**ABOUT THIS EXERCISE**
The expected output is exactly the lines below, starting at the line with "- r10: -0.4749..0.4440" and ending at the line with "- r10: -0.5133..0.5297", both included; no other line belongs in it.

[Stored dataset items]
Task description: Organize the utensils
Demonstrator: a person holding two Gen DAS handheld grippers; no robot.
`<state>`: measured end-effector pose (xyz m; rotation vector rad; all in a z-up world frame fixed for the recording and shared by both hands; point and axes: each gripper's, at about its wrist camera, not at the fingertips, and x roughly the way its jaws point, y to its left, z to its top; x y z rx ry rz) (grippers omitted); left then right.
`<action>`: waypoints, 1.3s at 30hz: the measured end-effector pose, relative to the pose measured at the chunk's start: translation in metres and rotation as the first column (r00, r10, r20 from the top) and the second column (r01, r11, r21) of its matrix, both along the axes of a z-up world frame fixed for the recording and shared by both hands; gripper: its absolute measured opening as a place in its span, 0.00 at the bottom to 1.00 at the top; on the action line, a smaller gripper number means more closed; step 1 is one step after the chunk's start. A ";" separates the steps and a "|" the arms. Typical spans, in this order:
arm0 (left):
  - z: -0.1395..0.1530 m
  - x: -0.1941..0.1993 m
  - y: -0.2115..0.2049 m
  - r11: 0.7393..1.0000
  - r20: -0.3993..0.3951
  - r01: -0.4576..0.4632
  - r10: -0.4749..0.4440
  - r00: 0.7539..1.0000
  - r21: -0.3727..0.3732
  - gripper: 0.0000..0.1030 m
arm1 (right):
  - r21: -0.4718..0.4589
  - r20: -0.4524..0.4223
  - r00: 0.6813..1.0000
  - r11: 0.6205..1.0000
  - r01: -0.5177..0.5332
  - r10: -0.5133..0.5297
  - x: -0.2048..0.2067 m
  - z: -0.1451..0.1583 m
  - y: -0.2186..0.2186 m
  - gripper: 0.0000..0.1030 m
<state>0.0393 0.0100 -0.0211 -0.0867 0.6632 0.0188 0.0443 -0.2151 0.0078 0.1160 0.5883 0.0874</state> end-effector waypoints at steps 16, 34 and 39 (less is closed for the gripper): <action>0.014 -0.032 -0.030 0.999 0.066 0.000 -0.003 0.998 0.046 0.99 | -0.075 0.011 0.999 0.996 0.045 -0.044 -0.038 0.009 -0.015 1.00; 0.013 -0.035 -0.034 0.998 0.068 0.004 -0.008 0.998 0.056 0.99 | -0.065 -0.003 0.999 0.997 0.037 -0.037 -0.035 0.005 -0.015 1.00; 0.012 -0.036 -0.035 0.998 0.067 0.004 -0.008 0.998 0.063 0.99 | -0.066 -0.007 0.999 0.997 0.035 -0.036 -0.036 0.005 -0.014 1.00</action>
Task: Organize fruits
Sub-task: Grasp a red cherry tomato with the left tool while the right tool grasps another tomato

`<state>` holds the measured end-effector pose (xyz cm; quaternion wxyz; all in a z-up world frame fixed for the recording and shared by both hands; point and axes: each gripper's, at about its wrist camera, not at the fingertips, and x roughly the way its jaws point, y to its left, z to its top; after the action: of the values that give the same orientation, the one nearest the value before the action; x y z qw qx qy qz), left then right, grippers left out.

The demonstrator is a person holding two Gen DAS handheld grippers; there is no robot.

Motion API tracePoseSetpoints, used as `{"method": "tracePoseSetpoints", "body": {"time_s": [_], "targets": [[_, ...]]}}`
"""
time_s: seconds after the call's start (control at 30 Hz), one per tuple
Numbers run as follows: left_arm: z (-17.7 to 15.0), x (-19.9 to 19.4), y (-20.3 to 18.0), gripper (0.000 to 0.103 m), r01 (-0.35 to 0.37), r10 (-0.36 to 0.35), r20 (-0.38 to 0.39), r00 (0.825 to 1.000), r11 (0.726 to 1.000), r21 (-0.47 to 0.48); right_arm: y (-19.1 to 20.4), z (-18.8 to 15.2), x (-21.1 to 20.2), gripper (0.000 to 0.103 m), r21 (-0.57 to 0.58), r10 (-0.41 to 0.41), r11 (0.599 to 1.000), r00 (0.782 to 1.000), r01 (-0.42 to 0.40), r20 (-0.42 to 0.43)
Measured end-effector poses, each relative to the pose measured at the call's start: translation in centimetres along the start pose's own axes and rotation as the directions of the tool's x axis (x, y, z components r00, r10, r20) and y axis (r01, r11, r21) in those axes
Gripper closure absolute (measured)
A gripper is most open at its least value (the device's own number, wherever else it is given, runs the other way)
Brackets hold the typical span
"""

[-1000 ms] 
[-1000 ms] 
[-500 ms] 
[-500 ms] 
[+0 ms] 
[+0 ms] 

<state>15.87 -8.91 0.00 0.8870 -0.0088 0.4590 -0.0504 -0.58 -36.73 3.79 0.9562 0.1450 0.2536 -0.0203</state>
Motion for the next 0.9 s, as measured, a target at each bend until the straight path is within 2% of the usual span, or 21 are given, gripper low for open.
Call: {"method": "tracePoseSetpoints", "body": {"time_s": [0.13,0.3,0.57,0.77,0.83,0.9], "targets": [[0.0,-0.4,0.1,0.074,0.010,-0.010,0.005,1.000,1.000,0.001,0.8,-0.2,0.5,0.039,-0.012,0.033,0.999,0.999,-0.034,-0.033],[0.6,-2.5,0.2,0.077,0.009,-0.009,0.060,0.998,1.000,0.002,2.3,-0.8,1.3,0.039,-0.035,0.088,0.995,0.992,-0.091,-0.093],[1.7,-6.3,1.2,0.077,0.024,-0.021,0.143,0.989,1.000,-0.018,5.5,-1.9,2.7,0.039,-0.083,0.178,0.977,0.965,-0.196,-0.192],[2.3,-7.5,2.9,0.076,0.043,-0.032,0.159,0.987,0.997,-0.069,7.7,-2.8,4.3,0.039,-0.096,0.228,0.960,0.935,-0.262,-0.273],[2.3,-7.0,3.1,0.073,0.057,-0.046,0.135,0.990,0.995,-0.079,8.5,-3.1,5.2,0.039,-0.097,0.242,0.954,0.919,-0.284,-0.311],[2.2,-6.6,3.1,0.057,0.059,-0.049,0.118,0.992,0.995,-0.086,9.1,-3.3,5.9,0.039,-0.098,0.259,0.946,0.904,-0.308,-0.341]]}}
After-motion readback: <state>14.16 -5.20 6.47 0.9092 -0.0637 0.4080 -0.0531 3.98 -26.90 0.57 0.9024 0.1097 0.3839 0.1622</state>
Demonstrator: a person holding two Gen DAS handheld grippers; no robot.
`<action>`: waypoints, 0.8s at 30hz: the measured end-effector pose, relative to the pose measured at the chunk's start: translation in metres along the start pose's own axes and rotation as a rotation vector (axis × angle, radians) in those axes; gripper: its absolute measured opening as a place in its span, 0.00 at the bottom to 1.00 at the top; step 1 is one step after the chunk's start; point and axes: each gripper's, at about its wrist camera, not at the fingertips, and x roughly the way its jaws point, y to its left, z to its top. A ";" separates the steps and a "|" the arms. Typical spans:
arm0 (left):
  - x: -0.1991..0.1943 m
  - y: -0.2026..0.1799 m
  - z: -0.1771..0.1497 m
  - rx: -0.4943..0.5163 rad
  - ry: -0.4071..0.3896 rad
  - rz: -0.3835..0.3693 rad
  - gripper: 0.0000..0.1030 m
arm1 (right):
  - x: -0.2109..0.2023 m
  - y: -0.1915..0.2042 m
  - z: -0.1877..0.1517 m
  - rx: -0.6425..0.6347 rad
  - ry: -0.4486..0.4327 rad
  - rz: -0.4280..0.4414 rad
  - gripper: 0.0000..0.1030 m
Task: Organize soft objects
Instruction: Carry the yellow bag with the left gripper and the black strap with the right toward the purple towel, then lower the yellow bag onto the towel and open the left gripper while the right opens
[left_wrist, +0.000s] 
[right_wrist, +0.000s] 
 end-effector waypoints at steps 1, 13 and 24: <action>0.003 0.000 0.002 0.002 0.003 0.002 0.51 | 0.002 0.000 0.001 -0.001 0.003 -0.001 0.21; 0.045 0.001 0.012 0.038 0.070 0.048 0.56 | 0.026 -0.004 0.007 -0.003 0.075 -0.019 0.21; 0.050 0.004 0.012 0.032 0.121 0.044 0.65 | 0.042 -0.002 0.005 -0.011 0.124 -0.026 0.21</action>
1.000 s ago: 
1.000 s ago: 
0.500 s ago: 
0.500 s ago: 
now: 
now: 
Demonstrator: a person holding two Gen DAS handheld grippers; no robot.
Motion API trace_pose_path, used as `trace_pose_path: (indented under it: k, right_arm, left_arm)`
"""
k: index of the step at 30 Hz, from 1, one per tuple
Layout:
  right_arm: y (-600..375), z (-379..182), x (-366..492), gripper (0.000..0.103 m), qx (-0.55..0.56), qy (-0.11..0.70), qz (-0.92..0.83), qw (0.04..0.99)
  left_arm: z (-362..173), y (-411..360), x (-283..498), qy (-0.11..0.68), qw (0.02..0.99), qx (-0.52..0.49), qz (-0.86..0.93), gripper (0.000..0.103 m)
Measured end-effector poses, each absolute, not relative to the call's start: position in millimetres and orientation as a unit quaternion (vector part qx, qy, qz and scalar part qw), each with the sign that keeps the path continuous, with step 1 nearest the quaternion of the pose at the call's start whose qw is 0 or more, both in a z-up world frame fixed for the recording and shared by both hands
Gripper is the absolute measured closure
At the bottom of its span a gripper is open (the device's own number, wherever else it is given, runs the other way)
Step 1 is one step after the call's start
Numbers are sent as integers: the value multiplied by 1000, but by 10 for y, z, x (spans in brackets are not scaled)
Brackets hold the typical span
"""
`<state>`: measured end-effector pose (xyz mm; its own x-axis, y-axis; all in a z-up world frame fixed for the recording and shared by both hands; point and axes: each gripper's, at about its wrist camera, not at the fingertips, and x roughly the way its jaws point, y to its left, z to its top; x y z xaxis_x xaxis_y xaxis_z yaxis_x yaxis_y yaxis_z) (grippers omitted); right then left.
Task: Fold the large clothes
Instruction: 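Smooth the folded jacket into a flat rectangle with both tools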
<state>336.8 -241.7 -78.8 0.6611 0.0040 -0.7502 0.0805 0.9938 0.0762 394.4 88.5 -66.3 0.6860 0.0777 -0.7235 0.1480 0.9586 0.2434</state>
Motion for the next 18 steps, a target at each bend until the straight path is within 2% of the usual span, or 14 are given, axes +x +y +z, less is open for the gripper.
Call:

**RESPONSE AREA**
  - r10: -0.4749..0.4440
  - r00: 0.7539..1.0000
  - r21: -0.3727..0.3732
  - gripper: 0.0000..0.1030 m
arm1 (right):
  - r21: -0.4718..0.4589
  - r20: -0.4524..0.4223
  - r00: 0.6813..1.0000
  - r11: 0.6205..1.0000
  - r01: -0.5177..0.5332
  - r10: -0.5133..0.5297

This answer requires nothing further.